Color blindness also known as color deficiency is a vision problem when you have difficulty distinguishing certain colors, such as blue, yellow, red and green because your eyes did not make all the pigments needed for color vision. If one pigment is missing, the eye might have trouble seeing certain colors. A pigment is a material that changes the color of reflected or transmitted light as the result of wavelength-selective absorption. (1)
There are three different types of color blindness disorders. 1. Trichromat; meaning you can discriminate among colors of the visible spectrum and have normal color vision 2. Monochromats; which are totally color blinded sensitive to lightness and darkness 3. Dichromats; who are partially color blinded (Rathus 82). Color blindness is a sex-linked trait that is caused by a recessive gene. Roughly 8% of men and 0.5% of women are affected. (3) Men are more likely to be color blinded than women. Why? Because the genes for the red and green color receptors are located on the X chromosome of which males have only one and females have two. (2)
Being color blind in not debilitating in fact there are many famous and success individuals who are color blind. For example Bill Clinton our 42nd President has a color vision deficiency that he inherited from his parents. He needs a special light in order to determine the color of a certain object.

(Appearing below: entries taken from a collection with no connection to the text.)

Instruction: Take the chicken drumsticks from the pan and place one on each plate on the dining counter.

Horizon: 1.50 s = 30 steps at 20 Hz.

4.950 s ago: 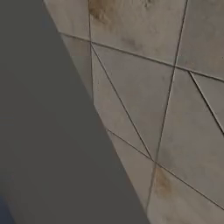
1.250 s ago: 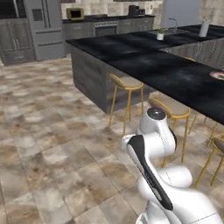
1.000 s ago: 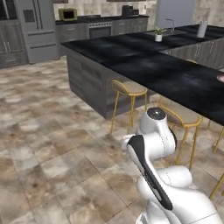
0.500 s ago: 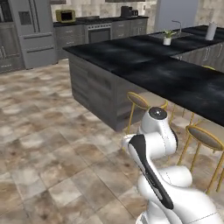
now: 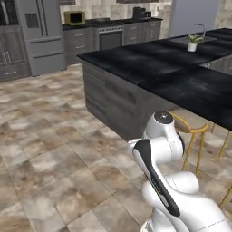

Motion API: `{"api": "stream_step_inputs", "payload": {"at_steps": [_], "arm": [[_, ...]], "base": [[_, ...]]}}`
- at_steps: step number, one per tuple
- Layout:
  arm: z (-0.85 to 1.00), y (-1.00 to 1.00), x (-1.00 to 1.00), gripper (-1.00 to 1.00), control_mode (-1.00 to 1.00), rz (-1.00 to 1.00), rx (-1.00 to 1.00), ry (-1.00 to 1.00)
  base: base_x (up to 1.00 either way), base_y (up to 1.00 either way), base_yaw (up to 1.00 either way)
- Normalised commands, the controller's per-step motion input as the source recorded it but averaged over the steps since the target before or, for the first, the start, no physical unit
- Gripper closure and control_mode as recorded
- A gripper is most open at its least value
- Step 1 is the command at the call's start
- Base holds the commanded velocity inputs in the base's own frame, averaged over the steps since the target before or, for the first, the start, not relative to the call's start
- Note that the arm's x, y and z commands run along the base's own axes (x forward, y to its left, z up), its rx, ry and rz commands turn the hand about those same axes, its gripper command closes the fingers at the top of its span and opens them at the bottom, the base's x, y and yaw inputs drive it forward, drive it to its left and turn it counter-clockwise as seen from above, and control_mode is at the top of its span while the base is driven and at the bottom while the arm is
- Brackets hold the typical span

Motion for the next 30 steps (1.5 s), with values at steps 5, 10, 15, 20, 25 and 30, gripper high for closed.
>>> {"api": "stream_step_inputs", "payload": {"at_steps": [5, 10, 15, 20, 25, 30], "arm": [[0.0, 0.0, 0.0, -1.0, 1.0, 0.0, 0.0, 0.0], [0.0, 0.0, 0.0, -1.0, 1.0, 0.0, 0.0, 0.0], [0.0, 0.0, 0.0, -1.0, 1.0, 0.0, 0.0, 0.0], [0.0, 0.0, 0.0, -1.0, 1.0, 0.0, 0.0, 0.0], [0.0, 0.0, 0.0, -1.0, 1.0, 0.0, 0.0, 0.0], [0.0, 0.0, 0.0, -1.0, 1.0, 0.0, 0.0, 0.0]], "base": [[1.0, 0.55, -0.15], [1.0, 0.53, -0.23], [1.0, 0.56, -0.19], [0.99, 0.7, -0.06], [1.0, 0.69, 0.0], [1.0, 0.6, -0.05]]}}
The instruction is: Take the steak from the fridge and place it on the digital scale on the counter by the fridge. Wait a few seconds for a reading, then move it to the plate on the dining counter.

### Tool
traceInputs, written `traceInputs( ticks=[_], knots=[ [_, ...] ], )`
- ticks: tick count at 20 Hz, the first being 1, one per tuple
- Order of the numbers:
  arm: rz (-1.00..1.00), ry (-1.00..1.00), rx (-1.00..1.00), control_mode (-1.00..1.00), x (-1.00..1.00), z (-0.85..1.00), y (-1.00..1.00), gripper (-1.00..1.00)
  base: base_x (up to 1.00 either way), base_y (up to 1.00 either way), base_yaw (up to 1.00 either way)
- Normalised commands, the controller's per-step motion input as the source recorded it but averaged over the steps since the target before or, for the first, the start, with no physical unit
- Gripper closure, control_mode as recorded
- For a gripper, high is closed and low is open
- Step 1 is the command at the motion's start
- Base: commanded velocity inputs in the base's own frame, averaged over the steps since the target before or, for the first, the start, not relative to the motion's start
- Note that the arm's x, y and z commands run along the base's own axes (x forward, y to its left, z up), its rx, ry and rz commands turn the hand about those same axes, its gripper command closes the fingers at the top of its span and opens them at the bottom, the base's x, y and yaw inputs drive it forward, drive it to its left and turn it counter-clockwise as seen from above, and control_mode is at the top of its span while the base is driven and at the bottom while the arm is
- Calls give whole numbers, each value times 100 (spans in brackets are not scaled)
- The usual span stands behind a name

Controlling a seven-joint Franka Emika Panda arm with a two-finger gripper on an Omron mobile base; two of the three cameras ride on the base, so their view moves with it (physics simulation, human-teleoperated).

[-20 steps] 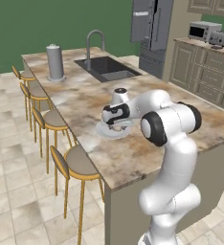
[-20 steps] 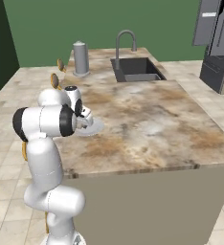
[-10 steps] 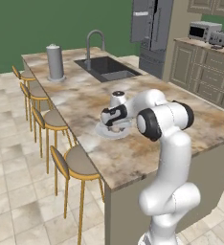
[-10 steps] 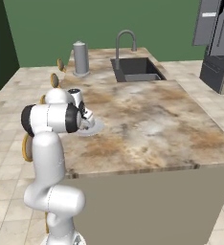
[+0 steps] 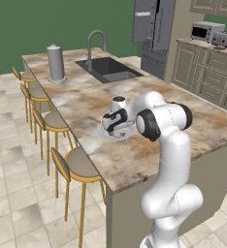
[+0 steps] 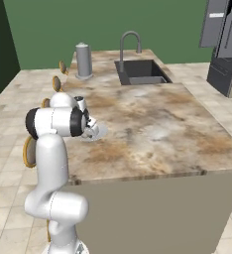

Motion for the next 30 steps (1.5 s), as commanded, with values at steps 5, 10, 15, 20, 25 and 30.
traceInputs(
  ticks=[5, 10, 15, 20, 25, 30],
  knots=[
    [-3, 0, 0, -100, 3, -22, 0, -100, 0, 0, 0],
    [-2, 0, 0, -100, 6, -6, 0, -100, 0, 0, 0],
    [-1, -3, 0, -100, 3, 0, 0, -100, 0, 0, 0],
    [-1, -19, 0, -100, -25, 32, 0, -100, 0, 0, 0],
    [-4, -28, 0, -100, -52, 97, 0, -100, 0, 0, 0],
    [-5, -23, 0, -100, -76, 100, 0, -100, 0, 0, 0]
  ],
)
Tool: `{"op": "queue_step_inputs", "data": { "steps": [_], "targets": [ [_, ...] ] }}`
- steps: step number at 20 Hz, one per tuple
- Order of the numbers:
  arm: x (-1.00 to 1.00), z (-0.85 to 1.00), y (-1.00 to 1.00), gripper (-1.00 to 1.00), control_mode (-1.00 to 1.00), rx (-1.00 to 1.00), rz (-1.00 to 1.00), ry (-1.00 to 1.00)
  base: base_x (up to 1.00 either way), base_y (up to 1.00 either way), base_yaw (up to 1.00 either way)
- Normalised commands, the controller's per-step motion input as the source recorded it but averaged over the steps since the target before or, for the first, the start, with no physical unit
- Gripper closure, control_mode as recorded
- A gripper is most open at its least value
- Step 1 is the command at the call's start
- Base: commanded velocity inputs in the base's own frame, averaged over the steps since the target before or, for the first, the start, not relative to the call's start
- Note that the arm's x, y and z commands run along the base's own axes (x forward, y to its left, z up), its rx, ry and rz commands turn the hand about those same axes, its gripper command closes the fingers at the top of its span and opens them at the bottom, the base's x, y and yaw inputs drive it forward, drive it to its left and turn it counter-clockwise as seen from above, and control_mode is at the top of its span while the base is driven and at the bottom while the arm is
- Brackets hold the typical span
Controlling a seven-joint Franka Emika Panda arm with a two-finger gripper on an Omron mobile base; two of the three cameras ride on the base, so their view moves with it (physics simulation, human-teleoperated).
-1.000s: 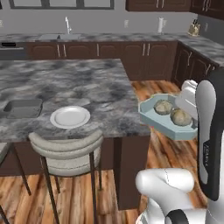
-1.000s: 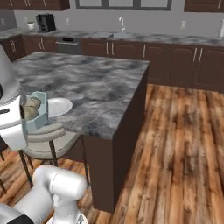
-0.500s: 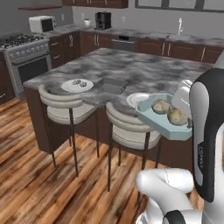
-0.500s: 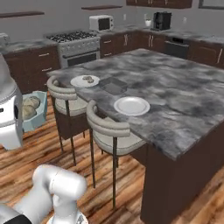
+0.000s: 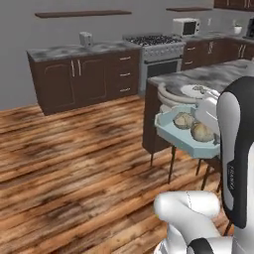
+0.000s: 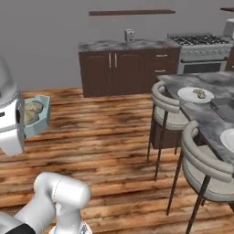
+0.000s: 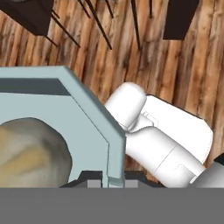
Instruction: Place two dumplings into each of the tupperware containers and then place the containers in the fridge.
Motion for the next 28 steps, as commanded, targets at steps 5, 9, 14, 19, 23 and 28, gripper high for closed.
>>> {"op": "queue_step_inputs", "data": {
  "steps": [5, 9, 14, 19, 23, 28],
  "targets": [
    [0.00, 0.00, 0.00, 1.00, 1.00, 0.00, 0.00, 0.00, 0.00, 0.63, 0.88],
    [0.00, 0.00, 0.00, 1.00, 1.00, 0.00, 0.00, 0.00, 0.00, 0.24, 0.97],
    [0.00, 0.00, 0.00, 1.00, 1.00, 0.00, 0.00, 0.00, -0.09, 0.00, 1.00],
    [0.00, 0.00, 0.00, 1.00, 1.00, 0.00, 0.00, 0.00, -0.10, 0.00, 1.00],
    [0.00, 0.00, 0.00, 1.00, 1.00, 0.00, 0.00, 0.00, -0.08, 0.00, 1.00],
    [0.00, 0.00, 0.00, 1.00, 1.00, 0.00, 0.00, 0.00, -0.01, -0.01, 1.00]
  ]
}}
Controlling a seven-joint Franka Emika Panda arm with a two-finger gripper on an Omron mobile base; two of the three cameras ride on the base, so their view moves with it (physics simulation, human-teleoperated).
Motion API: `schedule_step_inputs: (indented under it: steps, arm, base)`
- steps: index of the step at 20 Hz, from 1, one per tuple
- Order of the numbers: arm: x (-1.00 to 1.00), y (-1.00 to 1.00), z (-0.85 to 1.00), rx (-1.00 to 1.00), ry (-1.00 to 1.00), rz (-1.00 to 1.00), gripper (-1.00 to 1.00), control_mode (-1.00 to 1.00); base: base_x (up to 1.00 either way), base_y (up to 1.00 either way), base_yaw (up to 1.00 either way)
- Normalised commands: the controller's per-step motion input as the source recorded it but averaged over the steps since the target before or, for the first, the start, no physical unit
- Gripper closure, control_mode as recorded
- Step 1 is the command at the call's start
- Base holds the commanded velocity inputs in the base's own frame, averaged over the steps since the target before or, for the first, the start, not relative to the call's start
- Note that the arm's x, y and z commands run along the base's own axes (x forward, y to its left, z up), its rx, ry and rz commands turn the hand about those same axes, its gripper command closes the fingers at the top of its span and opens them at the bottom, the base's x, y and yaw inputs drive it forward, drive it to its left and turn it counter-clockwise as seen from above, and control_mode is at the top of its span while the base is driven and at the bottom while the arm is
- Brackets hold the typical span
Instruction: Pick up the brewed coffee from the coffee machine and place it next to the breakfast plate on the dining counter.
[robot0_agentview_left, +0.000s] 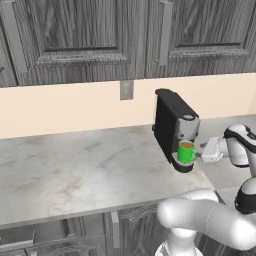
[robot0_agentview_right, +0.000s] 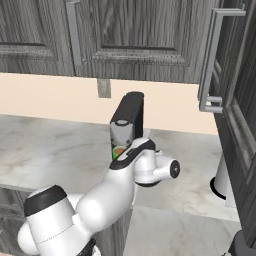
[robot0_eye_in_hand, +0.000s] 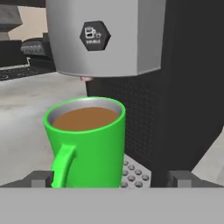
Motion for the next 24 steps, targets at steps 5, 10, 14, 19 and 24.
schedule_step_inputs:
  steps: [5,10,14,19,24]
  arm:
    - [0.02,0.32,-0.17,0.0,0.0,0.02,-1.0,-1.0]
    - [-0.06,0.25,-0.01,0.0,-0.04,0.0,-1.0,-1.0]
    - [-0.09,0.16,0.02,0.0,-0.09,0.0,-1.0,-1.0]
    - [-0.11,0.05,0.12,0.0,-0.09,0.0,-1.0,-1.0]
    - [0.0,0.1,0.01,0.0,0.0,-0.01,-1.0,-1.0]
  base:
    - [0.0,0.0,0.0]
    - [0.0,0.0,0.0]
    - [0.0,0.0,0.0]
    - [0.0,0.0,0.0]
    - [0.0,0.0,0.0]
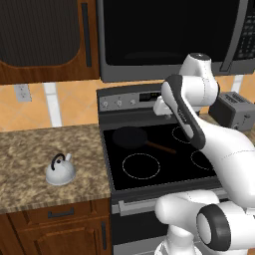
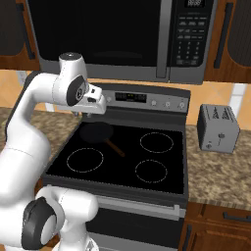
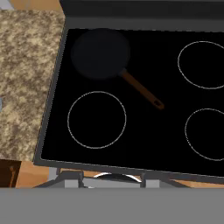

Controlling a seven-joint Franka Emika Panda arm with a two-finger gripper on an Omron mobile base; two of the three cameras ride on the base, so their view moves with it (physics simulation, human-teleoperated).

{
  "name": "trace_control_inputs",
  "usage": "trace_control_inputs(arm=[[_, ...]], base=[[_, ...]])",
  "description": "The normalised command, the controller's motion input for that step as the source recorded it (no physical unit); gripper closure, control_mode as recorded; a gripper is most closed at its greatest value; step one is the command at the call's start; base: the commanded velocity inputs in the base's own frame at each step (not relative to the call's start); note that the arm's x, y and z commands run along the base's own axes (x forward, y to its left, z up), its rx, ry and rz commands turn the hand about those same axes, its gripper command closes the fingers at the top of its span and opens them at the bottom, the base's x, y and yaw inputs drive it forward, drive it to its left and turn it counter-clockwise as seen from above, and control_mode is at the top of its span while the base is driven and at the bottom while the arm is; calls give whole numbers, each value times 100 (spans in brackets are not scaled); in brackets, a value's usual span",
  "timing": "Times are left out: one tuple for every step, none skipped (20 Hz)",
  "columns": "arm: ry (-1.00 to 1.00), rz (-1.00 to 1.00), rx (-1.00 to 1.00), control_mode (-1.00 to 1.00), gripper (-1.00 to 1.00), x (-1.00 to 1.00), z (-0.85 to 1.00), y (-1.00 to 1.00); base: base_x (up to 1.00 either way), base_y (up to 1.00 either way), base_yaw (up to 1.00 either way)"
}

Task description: Pick the kettle from the counter and place it on a stove burner. Then turn the burner on.

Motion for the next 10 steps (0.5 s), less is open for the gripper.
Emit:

He also has difficulty when it comes to signals from individual colored lights, so he makes use of a special light system in order to distinguish the right color of objects. (3)

Work Cited
"Pigment." Wikipedia. Wikimedia Foundation. Web. 13 Feb. 2015. <http://en.wikipedia.org/wiki/Pigment>.
"Color Blindness." Wikipedia. Wikimedia Foundation. Web. 12 Feb. 2015. <http://en.wikipedia.org/wiki/Color_blindness>.
"Colorblind Population | Colblindor." Colblindor. Web.